*What the task asks*
List every line below containing "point".

══ Input for this task ══

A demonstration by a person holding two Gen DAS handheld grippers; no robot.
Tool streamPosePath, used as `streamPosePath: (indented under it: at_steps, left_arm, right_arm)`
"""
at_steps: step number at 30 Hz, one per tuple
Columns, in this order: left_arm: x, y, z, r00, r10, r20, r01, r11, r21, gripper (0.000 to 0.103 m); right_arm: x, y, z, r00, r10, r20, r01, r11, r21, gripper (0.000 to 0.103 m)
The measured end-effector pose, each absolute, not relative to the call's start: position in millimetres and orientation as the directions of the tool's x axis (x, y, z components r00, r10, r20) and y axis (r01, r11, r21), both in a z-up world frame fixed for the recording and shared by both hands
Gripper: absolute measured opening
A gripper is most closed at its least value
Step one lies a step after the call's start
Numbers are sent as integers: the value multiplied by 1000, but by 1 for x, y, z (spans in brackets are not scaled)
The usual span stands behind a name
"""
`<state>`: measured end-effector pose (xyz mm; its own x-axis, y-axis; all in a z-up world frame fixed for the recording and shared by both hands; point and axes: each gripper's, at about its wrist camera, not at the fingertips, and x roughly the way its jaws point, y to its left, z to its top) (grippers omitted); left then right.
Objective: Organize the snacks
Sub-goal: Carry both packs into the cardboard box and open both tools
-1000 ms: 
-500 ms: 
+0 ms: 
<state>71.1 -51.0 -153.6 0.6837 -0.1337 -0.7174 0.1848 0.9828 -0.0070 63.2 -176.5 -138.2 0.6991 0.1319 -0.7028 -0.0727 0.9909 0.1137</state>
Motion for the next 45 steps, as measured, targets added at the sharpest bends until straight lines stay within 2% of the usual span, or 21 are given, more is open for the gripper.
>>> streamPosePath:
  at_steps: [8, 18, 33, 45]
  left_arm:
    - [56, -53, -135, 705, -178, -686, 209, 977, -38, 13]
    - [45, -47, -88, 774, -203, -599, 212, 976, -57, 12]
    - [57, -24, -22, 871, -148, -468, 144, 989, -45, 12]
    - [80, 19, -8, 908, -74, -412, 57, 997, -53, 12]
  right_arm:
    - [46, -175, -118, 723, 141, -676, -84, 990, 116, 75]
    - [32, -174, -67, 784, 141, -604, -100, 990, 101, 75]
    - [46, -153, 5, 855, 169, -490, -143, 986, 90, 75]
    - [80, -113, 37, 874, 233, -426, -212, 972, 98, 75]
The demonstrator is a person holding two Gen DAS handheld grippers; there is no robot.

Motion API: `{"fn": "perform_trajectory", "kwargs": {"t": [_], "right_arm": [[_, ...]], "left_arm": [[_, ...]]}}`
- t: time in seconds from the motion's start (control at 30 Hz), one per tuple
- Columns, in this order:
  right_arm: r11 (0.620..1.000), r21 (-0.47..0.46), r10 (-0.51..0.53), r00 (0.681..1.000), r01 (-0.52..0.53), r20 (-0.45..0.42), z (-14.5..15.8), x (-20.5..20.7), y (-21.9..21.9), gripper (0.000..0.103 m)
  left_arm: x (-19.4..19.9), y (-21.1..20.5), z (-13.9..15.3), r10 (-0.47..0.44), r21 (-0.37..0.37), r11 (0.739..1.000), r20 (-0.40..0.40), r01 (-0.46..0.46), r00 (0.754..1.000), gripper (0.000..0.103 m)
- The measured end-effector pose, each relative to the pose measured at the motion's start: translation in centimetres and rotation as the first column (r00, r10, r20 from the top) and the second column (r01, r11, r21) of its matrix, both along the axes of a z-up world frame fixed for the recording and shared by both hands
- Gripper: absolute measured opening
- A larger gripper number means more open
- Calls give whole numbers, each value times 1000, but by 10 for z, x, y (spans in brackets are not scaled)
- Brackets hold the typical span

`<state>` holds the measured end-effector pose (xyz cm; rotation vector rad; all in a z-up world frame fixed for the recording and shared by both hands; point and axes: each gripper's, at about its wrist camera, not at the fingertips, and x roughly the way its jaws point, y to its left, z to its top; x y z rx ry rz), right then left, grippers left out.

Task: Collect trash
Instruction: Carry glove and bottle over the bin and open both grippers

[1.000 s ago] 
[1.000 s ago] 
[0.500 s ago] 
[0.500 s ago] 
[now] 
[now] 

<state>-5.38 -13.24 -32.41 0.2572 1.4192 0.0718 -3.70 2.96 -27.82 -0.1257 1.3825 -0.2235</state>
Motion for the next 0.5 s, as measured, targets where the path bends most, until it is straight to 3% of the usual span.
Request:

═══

*Result for this task*
`<state>`: measured end-effector pose (xyz mm; its own x-axis, y-axis; all in a z-up world frame fixed for the recording and shared by both hands; point and axes: each gripper's, at about its wrist camera, not at the fingertips, and x roughly the way its jaws point, y to its left, z to its top) (grippers omitted); left then right.
`<state>` holds the measured end-effector pose (xyz cm; rotation vector rad; all in a z-up world frame fixed for the recording and shared by both hands; point and axes: each gripper's, at about its wrist camera, not at the fingertips, and x roughly the way its jaws point, y to its left, z to its top; x y z rx ry rz), right then left, grippers left out.

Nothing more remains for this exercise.